**Exercise directions:**
Determine the number of lines below that contain "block". Write nothing but that number.
:: Dataset extract
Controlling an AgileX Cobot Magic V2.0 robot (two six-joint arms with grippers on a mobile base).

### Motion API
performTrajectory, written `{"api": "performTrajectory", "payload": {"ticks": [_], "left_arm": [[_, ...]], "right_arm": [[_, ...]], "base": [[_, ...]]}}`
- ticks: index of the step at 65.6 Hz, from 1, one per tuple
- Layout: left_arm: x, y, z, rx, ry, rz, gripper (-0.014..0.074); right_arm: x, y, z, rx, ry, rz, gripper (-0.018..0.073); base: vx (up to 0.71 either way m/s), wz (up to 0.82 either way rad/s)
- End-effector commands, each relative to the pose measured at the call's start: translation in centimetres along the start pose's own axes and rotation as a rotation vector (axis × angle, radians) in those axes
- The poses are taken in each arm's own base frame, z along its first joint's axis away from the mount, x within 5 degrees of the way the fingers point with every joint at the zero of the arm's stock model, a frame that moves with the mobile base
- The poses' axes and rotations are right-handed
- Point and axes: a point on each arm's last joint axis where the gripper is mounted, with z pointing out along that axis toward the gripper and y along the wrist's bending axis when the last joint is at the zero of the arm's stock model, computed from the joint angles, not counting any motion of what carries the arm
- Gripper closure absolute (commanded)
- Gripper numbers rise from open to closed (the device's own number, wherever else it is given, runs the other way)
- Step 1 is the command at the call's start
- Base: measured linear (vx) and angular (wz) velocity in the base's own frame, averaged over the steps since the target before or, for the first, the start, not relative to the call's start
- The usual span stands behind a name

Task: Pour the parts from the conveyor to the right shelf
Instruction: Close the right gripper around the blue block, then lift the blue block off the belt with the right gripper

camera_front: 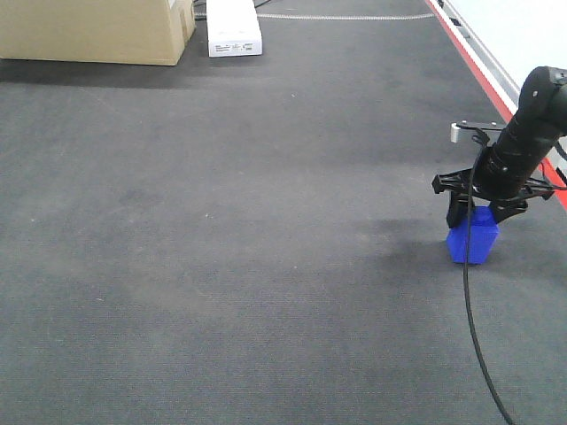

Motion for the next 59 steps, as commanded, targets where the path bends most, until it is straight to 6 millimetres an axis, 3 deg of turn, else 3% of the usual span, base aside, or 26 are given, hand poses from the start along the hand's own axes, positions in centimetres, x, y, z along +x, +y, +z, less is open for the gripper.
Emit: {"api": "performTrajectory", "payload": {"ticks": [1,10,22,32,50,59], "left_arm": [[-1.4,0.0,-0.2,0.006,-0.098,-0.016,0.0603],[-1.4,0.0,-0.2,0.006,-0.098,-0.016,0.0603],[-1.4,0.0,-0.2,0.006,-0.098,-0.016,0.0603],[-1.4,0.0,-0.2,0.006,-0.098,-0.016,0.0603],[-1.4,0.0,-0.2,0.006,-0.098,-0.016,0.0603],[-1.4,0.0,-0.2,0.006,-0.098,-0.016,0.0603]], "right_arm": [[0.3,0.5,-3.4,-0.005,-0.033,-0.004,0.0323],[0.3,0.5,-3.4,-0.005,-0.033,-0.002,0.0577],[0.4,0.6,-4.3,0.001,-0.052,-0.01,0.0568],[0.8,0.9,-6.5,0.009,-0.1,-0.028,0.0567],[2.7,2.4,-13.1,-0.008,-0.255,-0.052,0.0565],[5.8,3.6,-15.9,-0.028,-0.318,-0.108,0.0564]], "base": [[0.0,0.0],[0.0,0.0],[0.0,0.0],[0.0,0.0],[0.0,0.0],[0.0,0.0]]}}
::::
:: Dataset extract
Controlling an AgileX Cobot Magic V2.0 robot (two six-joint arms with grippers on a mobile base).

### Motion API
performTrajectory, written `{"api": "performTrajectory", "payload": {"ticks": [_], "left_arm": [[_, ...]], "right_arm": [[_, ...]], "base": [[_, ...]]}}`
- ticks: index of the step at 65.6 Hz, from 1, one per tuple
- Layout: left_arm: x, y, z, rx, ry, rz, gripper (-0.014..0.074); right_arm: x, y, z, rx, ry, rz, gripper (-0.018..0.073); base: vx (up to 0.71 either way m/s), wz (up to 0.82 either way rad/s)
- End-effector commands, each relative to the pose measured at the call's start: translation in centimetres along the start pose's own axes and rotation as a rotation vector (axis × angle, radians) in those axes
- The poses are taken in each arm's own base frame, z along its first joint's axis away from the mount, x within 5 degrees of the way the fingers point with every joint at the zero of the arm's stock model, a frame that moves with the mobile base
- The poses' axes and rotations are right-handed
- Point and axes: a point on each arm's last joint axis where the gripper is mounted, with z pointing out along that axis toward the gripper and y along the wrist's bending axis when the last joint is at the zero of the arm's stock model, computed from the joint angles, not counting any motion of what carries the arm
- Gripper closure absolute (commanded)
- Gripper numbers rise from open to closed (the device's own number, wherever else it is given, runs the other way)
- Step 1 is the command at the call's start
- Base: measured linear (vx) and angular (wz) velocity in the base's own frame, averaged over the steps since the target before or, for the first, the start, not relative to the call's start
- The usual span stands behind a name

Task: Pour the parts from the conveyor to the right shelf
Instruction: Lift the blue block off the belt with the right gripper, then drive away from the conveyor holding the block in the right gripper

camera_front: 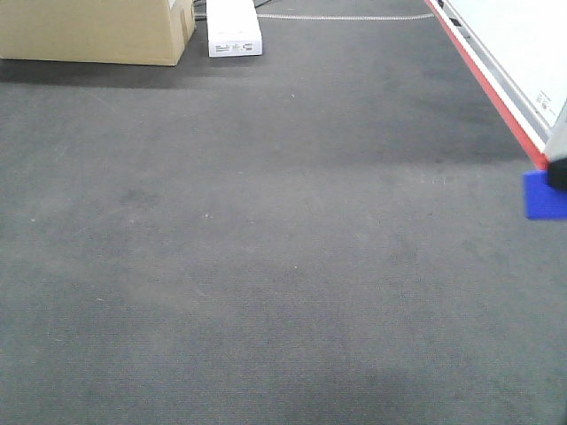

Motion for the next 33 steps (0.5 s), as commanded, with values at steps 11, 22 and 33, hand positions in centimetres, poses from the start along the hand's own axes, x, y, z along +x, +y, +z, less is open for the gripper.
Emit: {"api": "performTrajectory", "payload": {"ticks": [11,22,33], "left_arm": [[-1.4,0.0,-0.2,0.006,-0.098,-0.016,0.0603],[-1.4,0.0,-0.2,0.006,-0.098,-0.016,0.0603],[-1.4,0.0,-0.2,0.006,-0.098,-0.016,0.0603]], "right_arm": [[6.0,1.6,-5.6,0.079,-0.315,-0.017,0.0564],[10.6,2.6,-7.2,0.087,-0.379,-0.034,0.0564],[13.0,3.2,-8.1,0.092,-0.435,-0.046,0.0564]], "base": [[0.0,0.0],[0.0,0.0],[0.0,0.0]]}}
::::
**Answer box:**
2